Cora já inicia com uma confusão homérica em um velório. Há tempos os segundos iniciais de um filme não me prendiam assim, de imediato. Queremos saber o que está acontecendo, que confusão é aquela. Somos arrebatados pelas imagens e sons, da mesma forma que acontece com a protagonista do filme, uma dinamarquesa que, em 2064,…


Cora filme

Cora já inicia com uma confusão homérica em um velório. Há tempos os segundos iniciais de um filme não me prendiam assim, de imediato. Queremos saber o que está acontecendo, que confusão é aquela. Somos arrebatados pelas imagens e sons, da mesma forma que acontece com a protagonista do filme, uma dinamarquesa que, em 2064, decide investigar sobre sua família brasileira.

São duas as fontes imagéticas usadas por Cora, nossa protagonista: imagens em Super 8 da família reunida, no Brasil, e uma série de entrevistas feitas pelo pai de Cora, Benjamin, com pessoas que conheceram o pai dele, Teo. Documentos oficiais revelam uma história familiar convoluta, cheia de idas e vindas e uma reviravolta de tirar o fôlego.

Uma subtrama com um desastre ambiental evoca o recente rompimento da barragem da Vale em Minas Gerais. Em 2064, o Brasil é terra arrasada, local onde ocorreram sucessivos desastres ambientais e a vida para os humanos se tornou impossível. É uma previsão dura, porém plausível, e que foi um dos principais desafios da dupla de diretores, Gustavo Rosa de Moura e Matias Mariani. Plausível sim, os dois diretores reiteram, porque “De repente, em poucos anos, foram tantos retrocessos e absurdos, e a situação do país (e do mundo) piorou tanto, que a realidade que pensamos pro filme se aproximou de nós.”

Cora contém imagens e sons corrompidos, algo de que somos alertados antes do início da projeção, para que não pensemos que há algum problema com o equipamento do cinema. Em mais de uma ocasião, Cora fala sobre sermos “poeira digital”, cada vez mais como imagens em movimento ou estáticas em um HD facilmente corrompível.

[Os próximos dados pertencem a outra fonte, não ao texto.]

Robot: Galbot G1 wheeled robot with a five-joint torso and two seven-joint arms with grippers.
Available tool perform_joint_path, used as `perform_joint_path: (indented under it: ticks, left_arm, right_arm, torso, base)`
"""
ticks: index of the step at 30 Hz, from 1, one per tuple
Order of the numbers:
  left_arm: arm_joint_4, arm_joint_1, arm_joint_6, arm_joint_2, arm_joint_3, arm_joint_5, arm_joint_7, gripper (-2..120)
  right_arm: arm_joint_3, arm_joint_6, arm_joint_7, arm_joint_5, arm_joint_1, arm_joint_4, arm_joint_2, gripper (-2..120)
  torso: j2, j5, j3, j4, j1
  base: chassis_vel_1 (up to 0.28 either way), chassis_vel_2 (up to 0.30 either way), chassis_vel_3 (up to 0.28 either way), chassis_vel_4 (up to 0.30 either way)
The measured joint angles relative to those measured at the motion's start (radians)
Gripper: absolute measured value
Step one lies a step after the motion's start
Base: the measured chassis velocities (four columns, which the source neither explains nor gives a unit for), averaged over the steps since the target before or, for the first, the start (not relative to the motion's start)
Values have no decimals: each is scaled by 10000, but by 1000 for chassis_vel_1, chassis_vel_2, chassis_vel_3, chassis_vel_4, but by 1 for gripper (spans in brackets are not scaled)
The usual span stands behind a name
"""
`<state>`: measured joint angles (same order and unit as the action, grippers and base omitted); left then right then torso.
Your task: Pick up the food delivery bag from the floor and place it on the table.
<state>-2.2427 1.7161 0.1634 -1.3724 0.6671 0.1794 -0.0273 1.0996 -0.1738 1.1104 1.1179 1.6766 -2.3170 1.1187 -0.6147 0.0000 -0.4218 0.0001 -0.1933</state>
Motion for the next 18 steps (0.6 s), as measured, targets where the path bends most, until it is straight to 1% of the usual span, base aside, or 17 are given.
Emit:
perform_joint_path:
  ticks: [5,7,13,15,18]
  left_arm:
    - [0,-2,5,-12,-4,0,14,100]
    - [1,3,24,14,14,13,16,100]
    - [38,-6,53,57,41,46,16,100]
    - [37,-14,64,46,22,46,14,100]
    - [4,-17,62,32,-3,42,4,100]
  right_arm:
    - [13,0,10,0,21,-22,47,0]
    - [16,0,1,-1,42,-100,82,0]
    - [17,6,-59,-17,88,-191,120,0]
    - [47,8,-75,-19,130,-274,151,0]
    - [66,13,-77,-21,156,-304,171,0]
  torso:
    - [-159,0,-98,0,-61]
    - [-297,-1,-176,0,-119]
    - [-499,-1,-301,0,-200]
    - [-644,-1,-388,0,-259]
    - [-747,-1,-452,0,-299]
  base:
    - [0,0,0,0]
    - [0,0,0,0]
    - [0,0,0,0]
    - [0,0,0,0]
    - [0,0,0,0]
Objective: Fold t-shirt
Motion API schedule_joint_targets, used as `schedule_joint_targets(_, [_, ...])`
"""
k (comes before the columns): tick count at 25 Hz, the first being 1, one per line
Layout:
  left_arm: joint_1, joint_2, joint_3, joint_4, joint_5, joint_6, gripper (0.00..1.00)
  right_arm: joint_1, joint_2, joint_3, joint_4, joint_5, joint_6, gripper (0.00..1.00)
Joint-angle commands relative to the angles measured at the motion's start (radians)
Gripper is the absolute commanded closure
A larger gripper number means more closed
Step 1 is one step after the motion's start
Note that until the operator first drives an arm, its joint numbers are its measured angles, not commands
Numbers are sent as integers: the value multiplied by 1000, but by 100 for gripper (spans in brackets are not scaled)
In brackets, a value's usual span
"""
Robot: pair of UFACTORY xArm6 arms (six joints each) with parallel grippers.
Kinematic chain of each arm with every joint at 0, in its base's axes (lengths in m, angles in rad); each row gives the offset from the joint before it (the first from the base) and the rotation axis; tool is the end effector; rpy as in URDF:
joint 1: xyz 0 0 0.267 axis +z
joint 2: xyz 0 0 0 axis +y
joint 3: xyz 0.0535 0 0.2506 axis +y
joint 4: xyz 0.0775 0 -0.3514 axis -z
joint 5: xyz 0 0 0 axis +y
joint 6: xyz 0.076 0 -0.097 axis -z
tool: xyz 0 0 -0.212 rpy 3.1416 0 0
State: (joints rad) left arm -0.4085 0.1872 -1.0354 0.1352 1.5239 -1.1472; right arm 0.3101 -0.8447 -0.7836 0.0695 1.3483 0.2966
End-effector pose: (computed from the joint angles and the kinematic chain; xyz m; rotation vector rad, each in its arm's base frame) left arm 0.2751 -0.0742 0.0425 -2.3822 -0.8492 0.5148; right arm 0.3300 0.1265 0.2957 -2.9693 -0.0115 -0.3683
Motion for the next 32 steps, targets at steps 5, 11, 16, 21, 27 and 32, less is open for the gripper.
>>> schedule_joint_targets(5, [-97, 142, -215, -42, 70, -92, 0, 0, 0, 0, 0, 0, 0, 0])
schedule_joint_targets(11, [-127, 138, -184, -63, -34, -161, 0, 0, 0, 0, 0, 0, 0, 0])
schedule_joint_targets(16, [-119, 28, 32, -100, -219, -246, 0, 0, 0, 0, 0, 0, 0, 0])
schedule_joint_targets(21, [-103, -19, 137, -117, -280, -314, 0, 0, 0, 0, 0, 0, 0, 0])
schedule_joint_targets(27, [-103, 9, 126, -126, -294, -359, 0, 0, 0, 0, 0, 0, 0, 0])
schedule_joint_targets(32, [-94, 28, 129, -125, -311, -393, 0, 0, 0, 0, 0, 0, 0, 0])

Cora é classificado, nos créditos, como um “filme-resposta”. É resposta ao livro “Antonio”, da escritora Beatriz Bracher, mãe de Matias Mariani. O projeto de Cora era uma adaptação do livro, mas o filme foi se distanciando da obra literária, de modo que virou outra coisa, como explica Matias Mariani:

No princípio, achávamos que se tratava de uma adaptação no estrito senso, como qualquer outra. Ao longo do processo, porém, o filme foi se distanciando do livro. E foi a própria Beatriz Bracher, no caso minha mãe, que, quando assistiu um primeiro corte do filme, sugeriu essa formulação de filme-resposta, pois achou que o filme propunha uma reação ao que o livro narra, e não propriamente a sua simples transposição para outra mídia. Nós logo gostamos dessa ideia e isso passou a nortear o final da edição do filme, tornando-o de fato uma resposta ao livro

A linha que separa ficção de realidade no documentário é tênue e sinuosa desde Nanook, o Esquimó (1922), e alguns defenderiam que essa divisão nebulosa acontece antes ainda, nos filmes dos irmãos Lumière. Cora não é um documentário, mas se utiliza de elementos do gênero – como a narração em off – para criar algo que se parece com um metadocumentário, ou seja, um documentário sobre outro documentário.

A única constante, como diz nossa narradora-protagonista, é a busca por respostas. Aliás, fica a dúvida se Cora pode ser mesmo chamada de protagonista: o filme leva seu nome, não existiria sem ela e ela não é uma narradora passiva, demonstrando emoção pela voz. Focar nela, na mulher que caminha sozinha, é contar a história das mulheres da família, embora, à primeira vista, não pareça ser esse o objetivo do filme. Mas, como um filme que começou como adaptação e terminou inaugurando um novo subgênero (o “filme-resposta”) talvez esteja aí a magia por trás de Cora: em trazer algo novo e inesperado nas repostas para as perguntas feitas.